Diversification Opportunities for PEPKOR and Pick N
Very poor diversification
The 3 months correlation between PEPKOR and Pick is 0.8. Overlapping area represents the amount of risk that can be diversified away by holding PEPKOR LTD and Pick n Pay in the same portfolio, assuming nothing else is changed. The correlation between historical prices or returns on Pick n Pay and PEPKOR is a relative statistical measure of the degree to which these equity instruments tend to move together. The correlation coefficient measures the extent to which returns on PEPKOR LTD are associated (or correlated) with Pick N. Values of the correlation coefficient range from -1 to +1, where. The correlation of zero (0) is possible when the price movement of Pick n Pay has no effect on the direction of PEPKOR i.e., PEPKOR and Pick N go up and down completely randomly.
Pair Corralation between PEPKOR and Pick N
Assuming the 90 days trading horizon PEPKOR LTD is expected to generate 0.55 times more return on investment than Pick N. However, PEPKOR LTD is 1.83 times less risky than Pick N. It trades about 0.2 of its potential returns per unit of risk. Pick n Pay is currently generating about 0.08 per unit of risk. If you would invest 79.00 in PEPKOR LTD on September 3, 2024 and sell it today you would earn a total of 54.00 from holding PEPKOR LTD or generate 68.35% return on investment over 90 days.
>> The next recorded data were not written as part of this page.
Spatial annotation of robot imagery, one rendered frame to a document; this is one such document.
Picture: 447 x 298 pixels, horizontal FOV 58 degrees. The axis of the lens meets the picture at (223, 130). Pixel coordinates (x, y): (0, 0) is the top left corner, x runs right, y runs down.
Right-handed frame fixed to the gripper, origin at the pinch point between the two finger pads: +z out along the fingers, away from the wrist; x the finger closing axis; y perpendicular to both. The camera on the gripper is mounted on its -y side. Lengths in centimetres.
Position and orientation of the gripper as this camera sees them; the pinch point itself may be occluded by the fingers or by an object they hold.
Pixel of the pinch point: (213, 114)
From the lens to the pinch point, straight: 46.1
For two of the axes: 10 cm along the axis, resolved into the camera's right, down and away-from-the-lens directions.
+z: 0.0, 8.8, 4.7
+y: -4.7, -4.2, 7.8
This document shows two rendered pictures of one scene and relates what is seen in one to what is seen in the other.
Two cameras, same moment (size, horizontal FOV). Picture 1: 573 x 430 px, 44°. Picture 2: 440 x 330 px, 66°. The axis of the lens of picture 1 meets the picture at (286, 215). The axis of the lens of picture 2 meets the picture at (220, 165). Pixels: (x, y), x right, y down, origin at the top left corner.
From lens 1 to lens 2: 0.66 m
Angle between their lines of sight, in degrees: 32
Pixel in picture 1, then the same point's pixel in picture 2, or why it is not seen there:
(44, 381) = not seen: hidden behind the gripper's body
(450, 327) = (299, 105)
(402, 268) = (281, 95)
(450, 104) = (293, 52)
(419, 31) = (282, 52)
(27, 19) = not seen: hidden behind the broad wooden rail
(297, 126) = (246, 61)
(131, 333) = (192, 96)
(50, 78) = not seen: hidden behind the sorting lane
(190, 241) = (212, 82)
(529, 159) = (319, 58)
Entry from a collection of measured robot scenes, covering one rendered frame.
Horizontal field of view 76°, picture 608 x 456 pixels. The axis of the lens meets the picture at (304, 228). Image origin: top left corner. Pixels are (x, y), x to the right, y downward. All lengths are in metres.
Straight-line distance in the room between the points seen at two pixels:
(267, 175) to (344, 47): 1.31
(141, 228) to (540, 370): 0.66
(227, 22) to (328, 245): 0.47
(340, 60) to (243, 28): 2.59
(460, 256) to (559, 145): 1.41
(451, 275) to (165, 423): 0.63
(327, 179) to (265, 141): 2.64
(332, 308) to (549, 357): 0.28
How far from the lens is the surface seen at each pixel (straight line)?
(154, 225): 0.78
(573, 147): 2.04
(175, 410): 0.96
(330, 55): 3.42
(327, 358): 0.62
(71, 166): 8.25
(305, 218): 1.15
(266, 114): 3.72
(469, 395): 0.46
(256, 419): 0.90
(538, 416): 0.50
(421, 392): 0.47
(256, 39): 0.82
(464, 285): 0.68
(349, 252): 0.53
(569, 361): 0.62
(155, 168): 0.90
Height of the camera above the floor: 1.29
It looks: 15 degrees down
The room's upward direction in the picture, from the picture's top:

Time Period | 3 Months [change] |
Direction | Moves Together |
Strength | Strong |
Accuracy | 99.22% |
Values | Daily Returns |
PEPKOR LTD vs. Pick n Pay
Performance |
Timeline |
PEPKOR LTD |
Pick n Pay |
PEPKOR and Pick N Volatility Contrast
Predicted Return Density |
Returns |
Pair Trading with PEPKOR and Pick N
The main advantage of trading using opposite PEPKOR and Pick N positions is that it hedges away some unsystematic risk. Because of two separate transactions, even if PEPKOR position performs unexpectedly, Pick N can make up some of the losses. Pair trading also minimizes risk from directional movements in the market. For example, if an entire industry or sector drops because of unexpected headlines, the short position in Pick N will offset losses from the drop in Pick N's long position.PEPKOR vs. RYOHIN UNSPADR1 | PEPKOR vs. Superior Plus Corp | PEPKOR vs. NMI Holdings | PEPKOR vs. Origin Agritech |
Pick N vs. AIR PRODCHEMICALS | Pick N vs. ELECTRONIC ARTS | Pick N vs. Meiko Electronics Co | Pick N vs. Methode Electronics |
Check out your portfolio center.Note that this page's information should be used as a complementary analysis to find the right mix of equity instruments to add to your existing portfolios or create a brand new portfolio. You can also try the Insider Screener module to find insiders across different sectors to evaluate their impact on performance.